Supplied information:
☆ ☆ ☆ ☆ ☆ ☆ ☆

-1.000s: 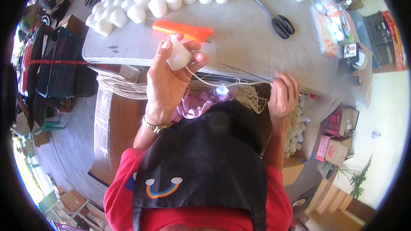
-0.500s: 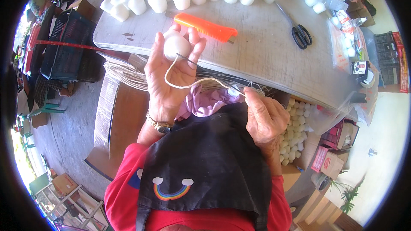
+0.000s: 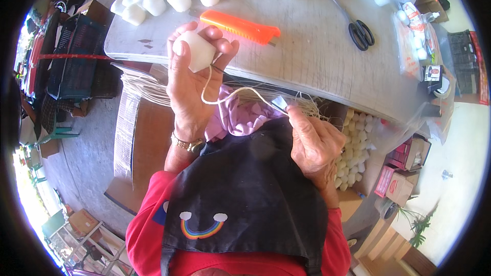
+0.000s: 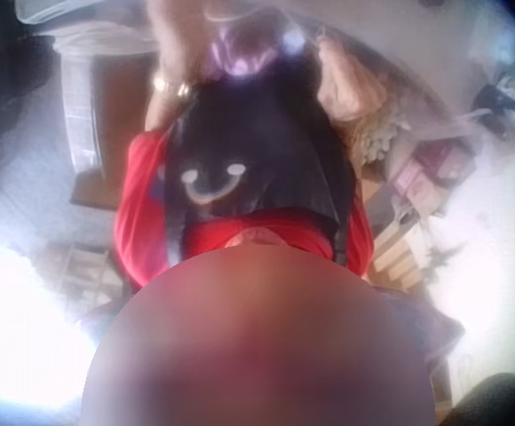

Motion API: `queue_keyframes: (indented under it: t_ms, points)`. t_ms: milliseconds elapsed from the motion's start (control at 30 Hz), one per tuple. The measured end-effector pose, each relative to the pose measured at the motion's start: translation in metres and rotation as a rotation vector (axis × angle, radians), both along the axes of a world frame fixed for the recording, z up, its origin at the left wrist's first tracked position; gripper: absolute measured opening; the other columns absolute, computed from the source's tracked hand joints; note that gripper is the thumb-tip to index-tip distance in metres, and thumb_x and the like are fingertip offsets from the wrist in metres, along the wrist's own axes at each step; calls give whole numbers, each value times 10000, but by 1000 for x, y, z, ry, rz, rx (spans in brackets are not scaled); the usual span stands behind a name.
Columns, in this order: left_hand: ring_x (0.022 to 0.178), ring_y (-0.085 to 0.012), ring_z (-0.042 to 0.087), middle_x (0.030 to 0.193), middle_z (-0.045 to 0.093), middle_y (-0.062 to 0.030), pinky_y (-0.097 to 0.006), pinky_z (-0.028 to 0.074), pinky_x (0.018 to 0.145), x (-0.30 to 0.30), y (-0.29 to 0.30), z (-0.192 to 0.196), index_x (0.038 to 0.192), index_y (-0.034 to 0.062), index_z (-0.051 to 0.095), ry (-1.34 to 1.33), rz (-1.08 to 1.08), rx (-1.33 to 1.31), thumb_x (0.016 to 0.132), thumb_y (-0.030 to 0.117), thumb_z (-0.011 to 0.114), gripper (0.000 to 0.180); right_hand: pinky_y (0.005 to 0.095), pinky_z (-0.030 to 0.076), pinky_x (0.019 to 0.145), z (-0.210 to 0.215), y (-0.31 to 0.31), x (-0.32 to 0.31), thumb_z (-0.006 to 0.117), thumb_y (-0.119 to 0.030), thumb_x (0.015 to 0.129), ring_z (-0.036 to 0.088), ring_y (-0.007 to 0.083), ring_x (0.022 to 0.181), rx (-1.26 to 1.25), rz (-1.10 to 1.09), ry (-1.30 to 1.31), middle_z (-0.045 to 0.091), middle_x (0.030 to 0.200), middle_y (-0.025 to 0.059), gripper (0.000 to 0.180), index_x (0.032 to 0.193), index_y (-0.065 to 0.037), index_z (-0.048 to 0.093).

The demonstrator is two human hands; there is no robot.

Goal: The person inserts wicks into small white candles, trims the wicks with scissors, and places the finished candles on a table. The person repeats this process for multiple candles.

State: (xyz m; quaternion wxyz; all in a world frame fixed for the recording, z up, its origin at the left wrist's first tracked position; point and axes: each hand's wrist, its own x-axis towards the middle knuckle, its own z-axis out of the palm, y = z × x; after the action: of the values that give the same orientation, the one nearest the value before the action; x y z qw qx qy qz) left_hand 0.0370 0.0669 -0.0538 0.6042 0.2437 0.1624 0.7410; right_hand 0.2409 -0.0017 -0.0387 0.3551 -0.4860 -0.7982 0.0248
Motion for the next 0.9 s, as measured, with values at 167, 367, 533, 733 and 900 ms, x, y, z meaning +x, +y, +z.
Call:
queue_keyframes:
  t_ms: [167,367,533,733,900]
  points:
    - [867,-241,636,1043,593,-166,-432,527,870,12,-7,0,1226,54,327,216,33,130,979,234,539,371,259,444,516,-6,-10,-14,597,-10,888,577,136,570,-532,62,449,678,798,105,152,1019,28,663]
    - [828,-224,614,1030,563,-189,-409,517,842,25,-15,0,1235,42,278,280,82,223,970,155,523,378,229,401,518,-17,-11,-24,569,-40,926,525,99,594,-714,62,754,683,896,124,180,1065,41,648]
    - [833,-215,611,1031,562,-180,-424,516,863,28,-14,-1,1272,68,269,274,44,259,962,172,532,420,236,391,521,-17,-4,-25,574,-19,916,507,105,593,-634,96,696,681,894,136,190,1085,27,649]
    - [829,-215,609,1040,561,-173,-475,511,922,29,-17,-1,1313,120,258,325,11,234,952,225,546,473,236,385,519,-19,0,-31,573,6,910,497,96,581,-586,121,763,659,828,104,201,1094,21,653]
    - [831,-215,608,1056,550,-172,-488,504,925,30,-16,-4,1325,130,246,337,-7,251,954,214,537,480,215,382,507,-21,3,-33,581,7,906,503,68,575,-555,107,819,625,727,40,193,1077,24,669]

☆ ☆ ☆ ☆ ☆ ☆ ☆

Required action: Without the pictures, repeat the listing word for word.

Written answer:
-1.000s: 
-0.500s: 
+0.000s: 
+0.000s: 

Motion API: `queue_keyframes: (indented under it: t_ms, points)`. t_ms: milliseconds elapsed from the motion's start (control at 30 Hz), one per tuple. The measured end-effector pose, each relative to the pose measured at the motion's start: translation in metres and rotation as a rotation vector (axis × angle, radians), both along the axes of a world frame fixed for the recording, z up, its origin at the left wrist's first tracked position; gripper: absolute measured opening; the other columns absolute, computed from the source's tracked hand joints; note that gripper is the thumb-tip to index-tip distance in metres, and thumb_x and the like are fingertip offsets from the wrist in metres, along the wrist's own axes at each step; calls give whole numbers, each value times 10000, but by 1000 for x, y, z, ry, rz, rx (spans in brackets are not scaled); the usual span stands behind a name.
Columns, in this order: left_hand: ring_x (0.022 to 0.178), ring_y (-0.085 to 0.012), ring_z (-0.042 to 0.087), middle_x (0.030 to 0.193), middle_z (-0.045 to 0.093), middle_y (-0.062 to 0.030), pinky_y (-0.097 to 0.006), pinky_z (-0.028 to 0.074), pinky_x (0.018 to 0.145), x (-0.30 to 0.30), y (-0.29 to 0.30), z (-0.192 to 0.196), index_x (0.038 to 0.192), index_y (-0.034 to 0.062), index_z (-0.051 to 0.095), ry (-1.34 to 1.33), rz (-1.08 to 1.08), rx (-1.33 to 1.31), thumb_x (0.016 to 0.132), thumb_y (-0.030 to 0.117), thumb_z (-0.011 to 0.114), gripper (0.000 to 0.180); right_hand: pinky_y (0.005 to 0.095), pinky_z (-0.030 to 0.076), pinky_x (0.019 to 0.145), z (-0.210 to 0.215), y (-0.31 to 0.31), x (-0.32 to 0.31), thumb_z (-0.006 to 0.117), thumb_y (-0.119 to 0.030), thumb_x (0.015 to 0.129), ring_z (-0.036 to 0.088), ring_y (-0.007 to 0.083), ring_x (0.022 to 0.181), rx (-1.26 to 1.25), rz (-1.10 to 1.09), ry (-1.30 to 1.31), middle_z (-0.045 to 0.091), middle_x (0.030 to 0.200), middle_y (-0.025 to 0.059), gripper (0.000 to 0.180), index_x (0.032 to 0.193), index_y (-0.065 to 0.037), index_z (-0.048 to 0.093).

The demonstrator is two human hands; there is no robot.

Goal: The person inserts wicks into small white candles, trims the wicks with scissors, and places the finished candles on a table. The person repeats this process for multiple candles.

State: (xyz m; quaternion wxyz; all in a world frame fixed for the recording, z up, its origin at the left wrist's first tracked position; point and axes: each hand's wrist, its own x-axis towards the middle knuckle, its own z-axis out of the palm, y = z × x; after the action: of the values that give the same orientation, the one nearest the value before the action; x y z qw qx qy qz) left_hand 0.0370 0.0669 -0.0538 0.6042 0.2437 0.1624 0.7410; right_hand 0.2409 -0.0017 -0.0387 0.3551 -0.4860 -0.7982 0.0248
Motion for the next 0.9 s, as measured, with values at 167, 367, 533, 733 and 900 ms, x, y, z meaning +x, +y, +z.
Call:
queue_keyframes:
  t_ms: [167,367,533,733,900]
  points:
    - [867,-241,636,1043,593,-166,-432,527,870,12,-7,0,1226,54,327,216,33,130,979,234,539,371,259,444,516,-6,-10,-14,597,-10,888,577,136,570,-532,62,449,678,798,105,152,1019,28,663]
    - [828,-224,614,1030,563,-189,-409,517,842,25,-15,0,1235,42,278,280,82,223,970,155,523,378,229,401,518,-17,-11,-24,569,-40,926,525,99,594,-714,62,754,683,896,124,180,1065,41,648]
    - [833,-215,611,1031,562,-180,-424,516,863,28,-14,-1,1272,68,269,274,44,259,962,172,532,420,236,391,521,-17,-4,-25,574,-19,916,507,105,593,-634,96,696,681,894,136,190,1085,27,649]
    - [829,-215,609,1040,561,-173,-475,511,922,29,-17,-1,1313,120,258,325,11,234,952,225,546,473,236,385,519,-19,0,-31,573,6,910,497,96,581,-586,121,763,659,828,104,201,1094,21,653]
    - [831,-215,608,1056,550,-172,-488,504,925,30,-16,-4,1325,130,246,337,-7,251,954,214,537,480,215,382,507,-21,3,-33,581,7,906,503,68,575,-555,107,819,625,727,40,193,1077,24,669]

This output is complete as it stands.